Nadie podía imaginar hasta qué punto la actual reforma de la ley del aborto iba a suponer un “casus belli” de primera magnitud en el debate político y social. La implantación sin consenso de la Ley Aído, también tuvo una importante contestación social, pero, sobre todo, a instancia de la sociedad civil, más que por la entonces oposición. Esta, como ahora ocurre, siempre ha pensado que lo prioritario era solucionar la dramática situación económica, entendiendo como secundarios otros aspectos sociales.

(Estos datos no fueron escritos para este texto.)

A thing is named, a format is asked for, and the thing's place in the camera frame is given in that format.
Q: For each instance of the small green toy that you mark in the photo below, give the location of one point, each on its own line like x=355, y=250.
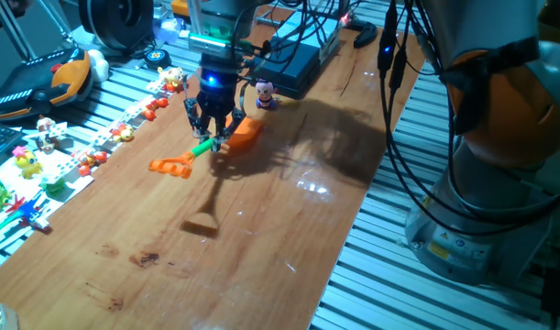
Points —
x=54, y=185

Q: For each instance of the white egg-shaped toy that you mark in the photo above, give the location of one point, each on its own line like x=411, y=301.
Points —
x=98, y=64

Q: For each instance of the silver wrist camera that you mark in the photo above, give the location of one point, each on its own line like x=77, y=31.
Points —
x=206, y=42

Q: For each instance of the black filament spool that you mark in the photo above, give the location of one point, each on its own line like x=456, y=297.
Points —
x=119, y=23

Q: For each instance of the red yellow toy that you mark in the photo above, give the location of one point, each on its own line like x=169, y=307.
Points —
x=88, y=159

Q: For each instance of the black stand base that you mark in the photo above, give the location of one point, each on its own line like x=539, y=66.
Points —
x=365, y=34

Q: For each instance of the white perforated strip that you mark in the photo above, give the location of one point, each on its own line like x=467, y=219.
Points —
x=132, y=112

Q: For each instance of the brown white figure toy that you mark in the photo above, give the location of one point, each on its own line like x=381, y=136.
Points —
x=45, y=124

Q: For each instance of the round black disc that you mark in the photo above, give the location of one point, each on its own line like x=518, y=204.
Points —
x=157, y=56

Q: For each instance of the small doll toy purple buns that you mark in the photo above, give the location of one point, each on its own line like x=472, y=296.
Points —
x=264, y=89

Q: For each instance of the orange green toy shovel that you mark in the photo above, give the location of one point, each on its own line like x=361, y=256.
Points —
x=247, y=133

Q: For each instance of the yellow orange duck toy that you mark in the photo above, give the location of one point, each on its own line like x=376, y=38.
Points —
x=124, y=134

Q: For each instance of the black usb connector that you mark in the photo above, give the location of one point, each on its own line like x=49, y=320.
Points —
x=398, y=69
x=386, y=55

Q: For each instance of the pale ribboned gift box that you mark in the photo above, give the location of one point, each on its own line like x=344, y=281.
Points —
x=330, y=46

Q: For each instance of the black orange teach pendant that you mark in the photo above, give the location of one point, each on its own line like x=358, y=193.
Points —
x=27, y=87

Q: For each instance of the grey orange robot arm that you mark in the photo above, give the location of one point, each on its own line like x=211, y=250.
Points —
x=513, y=114

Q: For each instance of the grey metal tripod leg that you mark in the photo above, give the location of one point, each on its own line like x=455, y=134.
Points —
x=14, y=29
x=59, y=23

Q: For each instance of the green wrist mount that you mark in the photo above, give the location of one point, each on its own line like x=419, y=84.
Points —
x=217, y=31

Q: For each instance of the translucent plastic bag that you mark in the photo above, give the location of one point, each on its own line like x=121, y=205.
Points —
x=167, y=32

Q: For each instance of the red berry toy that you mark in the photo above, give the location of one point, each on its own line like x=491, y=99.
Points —
x=149, y=113
x=162, y=102

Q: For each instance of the red blue plane toy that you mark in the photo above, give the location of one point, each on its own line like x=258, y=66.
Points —
x=29, y=211

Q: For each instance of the white paper sheet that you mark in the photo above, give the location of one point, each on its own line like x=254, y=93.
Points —
x=20, y=185

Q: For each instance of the yellow white animal toy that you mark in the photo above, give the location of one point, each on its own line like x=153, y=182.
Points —
x=172, y=75

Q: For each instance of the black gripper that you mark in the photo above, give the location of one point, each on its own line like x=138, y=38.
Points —
x=219, y=91

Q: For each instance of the dark blue box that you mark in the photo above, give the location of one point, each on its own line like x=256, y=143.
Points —
x=288, y=69

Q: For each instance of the yellow chick toy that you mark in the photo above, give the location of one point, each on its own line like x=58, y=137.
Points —
x=28, y=162

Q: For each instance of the red ball toy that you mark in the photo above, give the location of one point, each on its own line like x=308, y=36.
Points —
x=84, y=170

Por el contrario, la mayoría de los partidos que no gobiernan han formado un frente común, y sus postulados pasan, en gran medida, por hacer de la actual anteproyecto de la ley del aborto el “leit motiv” y el eje central de confrontación de cara a las próximas elecciones. Aunque estas no tengan carácter nacional, y estén destinadas a elegir a nuestros representantes en Europa, son un ensayo para calibrar las fuerzas internas de los partidos, y para afianzar a algunos dirigentes cuyo liderazgo está en entredicho, y, en consecuencia, su continuidad política. Así, el principal partido de la oposición se ha adelantando y está marcando la agenda política, nombrando a su candidata para estos próximos comicios, dentro de un par de meses. Esta reconocida feminista seguirá las directrices de sus estrategas políticos, y el asunto central será la reivindicación del malogrado derecho de la mujer a decidir sobre la vida del no nacido. Como el Gobierno dilató en el primer periodo de esta legislatura esta comprometida reforma con su electorado, se le amontonan los deberes, por lo que coincide el largo trámite consultivo y parlamentario de esta reforma con el próximo periodo electoral.
La oposición no ha podido encontrar otro reclamo electoral mejor, sorprendiendo al propio presidente del Gobierno, que todo lo apuesta a la economía, y por eso le ha pillado a contrapié. Y sobre todo, han detectado debilidad y falta de convicción en el adversario político, porque como dice la vicepresidenta del Gobierno hay sensibilidades muy distintas dentro del partido, a lo que ha apostillado Villalobos que, efectivamente, no hay unanimidad sobre el anteproyecto de la ley del aborto, y ha concluido Gallardón que las divisiones internas de los partidos los ciudadanos las penalizan. Así pues, la izquierda no tiene otro argumento electoral mejor que ofrecer a sus adeptos y correligionarios que librar la batalla del aborto para desgastar al Gobierno.
Con esta defensa numantina y constante –que tiene aceptación en un importante sector de la sociedad-, se manejan y manipulan argumentos de poco calado antropológico como que la actual reforma del aborto supone una violación de los derechos y la libertad de la mujer, o que representa un avance y progreso social de la modernidad, implantado en casi todos los países europeos, a la vez que se demoniza de retrógrado a quien apuesta por defender las vidas humanas de personas indefensas. Y dentro de la dinámica parlamentaria no se deja de hallar el posible resquicio, tanto para desactivar el anteproyecto de ley del aborto, como para alcanzar reconocimiento electoral, con la reciente proposición no de ley, que instaba al Ejecutivo la retira del anteproyecto de la ley del aborto, solicitando de forma hábil y artera, conscientes de los antecedentes, que la votación fuera secreta. El partido que gobierna ha estado listo ante el engaño, porque ya lo que le faltaba es que cayera en la trampa que se le ha tendido desde fuera, para sembrar la división interna, y por eso han votado en bloque. Así pues, este anteproyecto no ha hecho más que comenzar la larga e incierta travesía que le toca recorrer por el desierto, y las dificultades que tendrá que superar se antoja que no van ser menores, máxime cuando el enemigo está -no sólo en el adversario ideológico y político- sino en casa.
El único paladín y defensor –solo ante el peligro y contra todas las adversidades- de una reforma que, desde luego, no protege totalmente los derechos y la vida del que está por nacer, y que cuya aplicación –si es que llega ese momento- es dudosa, es el ministro de Justicia, al que, hay que reconocerle, al menos, los honores debidos.